Fidel Castro incontra il dottor Ernesto Guevara su una terrazza 
argentina e nasce la rivoluzione cubana. Un marito convince la moglie 
casalinga ad accompagnarlo nel North Dakota per una rapina e i loro 
figli non cresceranno più come ogni altro bambino. Saranno spaesati, 
indotti a cercare nell'oscurità l'abbraccio reciproco, proibito ma 
salvifico per il tempo necessario a scavalcare il precipizio della 
solitudine. Dopodiché, la sorella se ne andrà, il ragazzino resterà 
ancora più solo e verrà portato da un'amica di famiglia
oltre il confine, in Canada, per essere affidato a uno sconosciuto.

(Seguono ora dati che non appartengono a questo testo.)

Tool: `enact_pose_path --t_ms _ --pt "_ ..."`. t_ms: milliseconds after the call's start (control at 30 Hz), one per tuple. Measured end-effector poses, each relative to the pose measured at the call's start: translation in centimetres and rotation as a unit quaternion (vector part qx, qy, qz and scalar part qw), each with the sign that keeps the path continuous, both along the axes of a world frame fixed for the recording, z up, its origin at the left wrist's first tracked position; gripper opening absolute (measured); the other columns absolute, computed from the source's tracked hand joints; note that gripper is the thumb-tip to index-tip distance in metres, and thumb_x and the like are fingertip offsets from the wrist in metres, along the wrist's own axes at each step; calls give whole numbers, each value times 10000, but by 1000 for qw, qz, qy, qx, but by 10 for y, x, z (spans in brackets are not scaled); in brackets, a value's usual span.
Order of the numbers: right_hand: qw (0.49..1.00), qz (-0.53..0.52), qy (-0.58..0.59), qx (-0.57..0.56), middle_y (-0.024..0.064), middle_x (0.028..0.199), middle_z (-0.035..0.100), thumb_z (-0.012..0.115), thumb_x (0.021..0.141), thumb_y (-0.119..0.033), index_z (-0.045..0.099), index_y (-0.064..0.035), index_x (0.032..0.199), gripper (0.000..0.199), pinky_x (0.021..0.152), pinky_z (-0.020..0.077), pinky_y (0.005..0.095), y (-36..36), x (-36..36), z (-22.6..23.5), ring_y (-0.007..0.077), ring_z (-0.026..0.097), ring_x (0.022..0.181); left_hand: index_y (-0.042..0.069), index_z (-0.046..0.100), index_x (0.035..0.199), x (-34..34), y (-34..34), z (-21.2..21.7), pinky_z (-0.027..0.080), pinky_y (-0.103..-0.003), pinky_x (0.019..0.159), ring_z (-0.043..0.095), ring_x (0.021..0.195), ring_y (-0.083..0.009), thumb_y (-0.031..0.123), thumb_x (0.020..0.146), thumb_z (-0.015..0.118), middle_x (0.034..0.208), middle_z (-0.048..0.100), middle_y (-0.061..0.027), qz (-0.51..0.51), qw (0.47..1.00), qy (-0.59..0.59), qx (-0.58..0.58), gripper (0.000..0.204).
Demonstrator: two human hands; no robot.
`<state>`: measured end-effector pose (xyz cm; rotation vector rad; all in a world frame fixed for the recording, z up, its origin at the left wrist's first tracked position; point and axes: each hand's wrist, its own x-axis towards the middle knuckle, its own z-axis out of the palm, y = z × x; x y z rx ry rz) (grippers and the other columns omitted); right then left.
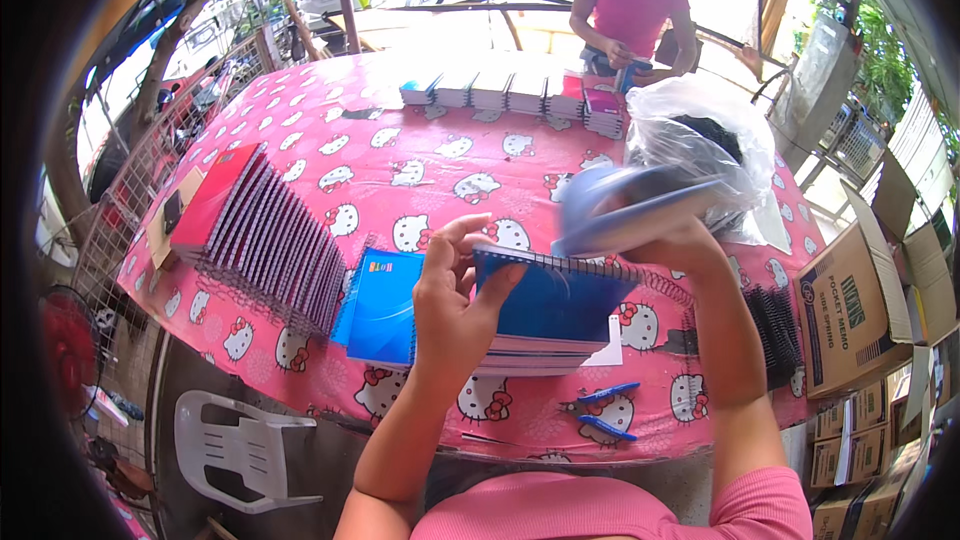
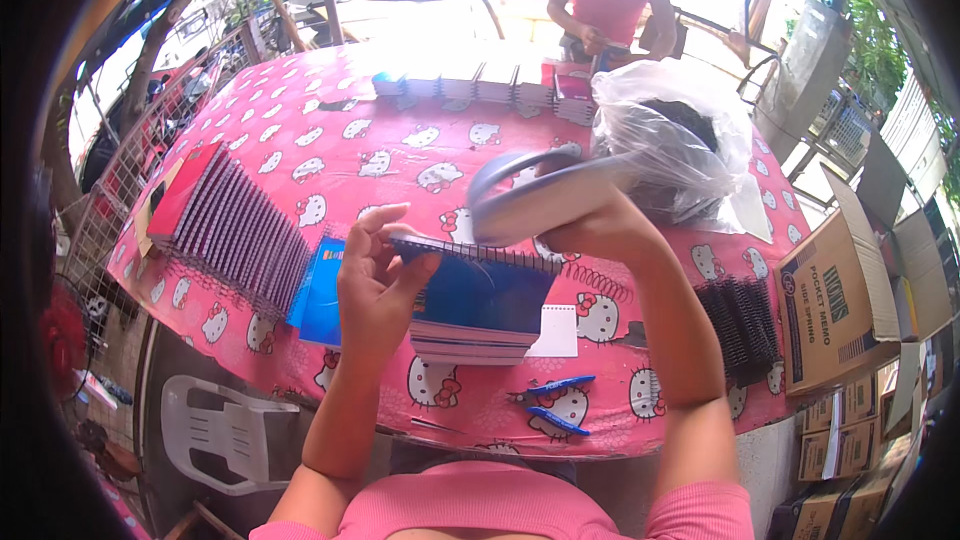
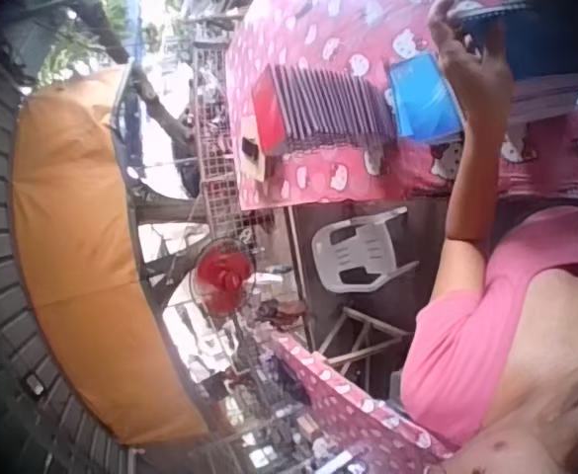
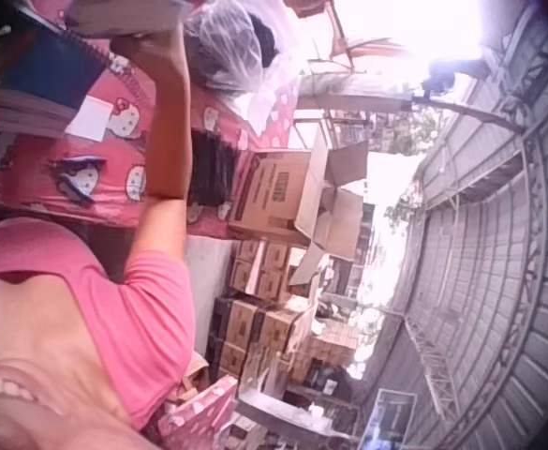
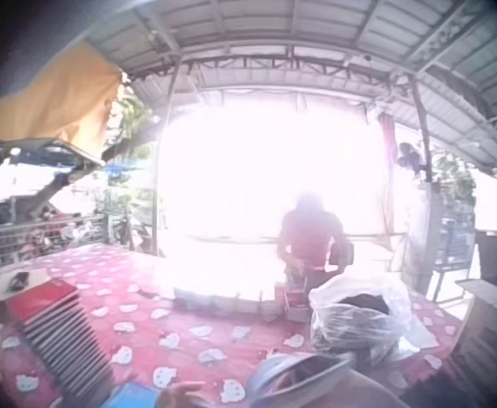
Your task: The person assembles notebooks by threading a spiral wire through the pre-punched holes of a stack of pages and covers, then uses pliers to trim and secure the wire.
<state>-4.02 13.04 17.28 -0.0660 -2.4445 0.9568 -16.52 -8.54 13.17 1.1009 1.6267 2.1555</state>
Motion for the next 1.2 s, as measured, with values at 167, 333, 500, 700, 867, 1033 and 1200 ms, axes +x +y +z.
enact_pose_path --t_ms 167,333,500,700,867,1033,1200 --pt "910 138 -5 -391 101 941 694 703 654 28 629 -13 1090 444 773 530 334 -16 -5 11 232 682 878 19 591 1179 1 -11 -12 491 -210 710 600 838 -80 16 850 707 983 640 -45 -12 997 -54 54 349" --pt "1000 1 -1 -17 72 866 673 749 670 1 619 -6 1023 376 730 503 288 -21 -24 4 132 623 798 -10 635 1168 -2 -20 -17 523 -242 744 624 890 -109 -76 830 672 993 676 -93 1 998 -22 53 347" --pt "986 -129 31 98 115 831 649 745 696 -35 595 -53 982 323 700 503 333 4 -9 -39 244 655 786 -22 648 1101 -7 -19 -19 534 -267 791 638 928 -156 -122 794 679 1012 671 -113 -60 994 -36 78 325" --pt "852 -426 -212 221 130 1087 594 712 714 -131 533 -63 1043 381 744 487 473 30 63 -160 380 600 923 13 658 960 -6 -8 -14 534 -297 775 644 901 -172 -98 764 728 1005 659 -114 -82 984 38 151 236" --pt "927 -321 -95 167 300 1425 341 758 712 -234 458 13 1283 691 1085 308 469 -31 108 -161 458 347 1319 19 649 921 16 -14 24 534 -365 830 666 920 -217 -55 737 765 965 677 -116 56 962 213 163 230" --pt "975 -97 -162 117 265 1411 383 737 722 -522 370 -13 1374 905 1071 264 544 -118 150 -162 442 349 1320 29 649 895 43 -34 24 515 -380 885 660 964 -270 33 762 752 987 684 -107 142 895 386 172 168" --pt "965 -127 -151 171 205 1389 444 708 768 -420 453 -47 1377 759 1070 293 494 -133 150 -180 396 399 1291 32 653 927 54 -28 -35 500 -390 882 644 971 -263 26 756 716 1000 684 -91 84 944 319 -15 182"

Il Canada è il metaforico territorio dell'esilio. È una distesa 
spopo-lata, dove non c'è casa, non c'è famiglia, non c'è futuro. Non 
fosse che il futuro è la vita stessa, giorno dopo giorno dopo giorno. Il
 Canada è un luogo dove tutti, prima o poi, passiamo (o finiamo). È la 
terra delle incertezze, dove rimettere insieme quel poco che ci resta 
alla fine del tornado. E quel poco, solitamente, non è altro che: un 
corpo, la volontà di esserci nonostante tutto, la capacità di immaginare
 oltre. Quella che chiamiamo maledizione è, a guardarla con occhio
disincantato, proprio l'estrema fortuna. Condor diventa un genio 
inafferrabile. Il ragazzino cresce, ragiona, si salva. Lo sconosciuto 
che lo accoglie gli fa un domanda chiave e gli dà una risposta. È la 
sottolineatura di pagina 103: «Cosa significa avere un senso? Significa 
che accetti le cose. Se capisci, poi le accetti. Se le accetti, 
capisci».
Tutto quel che Richard Ford ha scritto ruota intorno a questi due temi: 
spaesamento/accettazione. L'una come superamento dell'altro. Alla fine 
del romanzo il ragazzino, divenuto un anziano professore, invita i suoi 
allievi a «non cercare troppo accanitamente significati
nascosti od opposti - anche nei libri che leggono - ma a guardare nel 
modo più diretto e possibile le cose che possono vedere alla luce del 
giorno. Nel processo di spiegare a te stesso le cose che vedi, riuscirai
 sempre a trovarvi un senso e a imparare ad accettare il mondo».
Non c'è altro. Siamo qui, sperduti in Canada, io che leggo Ford, tu che 
leggi me che ho letto Ford, e non è colpa di nessuno: è stato e basta. 
Accettarlo è il solo modo di capirlo. Capirlo è il solo modo di andare 
avanti. Affrontando la rovina. Evitando il rimpianto. Continuando
a raccontare.
storia avvicente composta in tre parti. vite separate  e poi per caso ritrovate. ford riesce a compiere uno dei suoi miracoli letterali.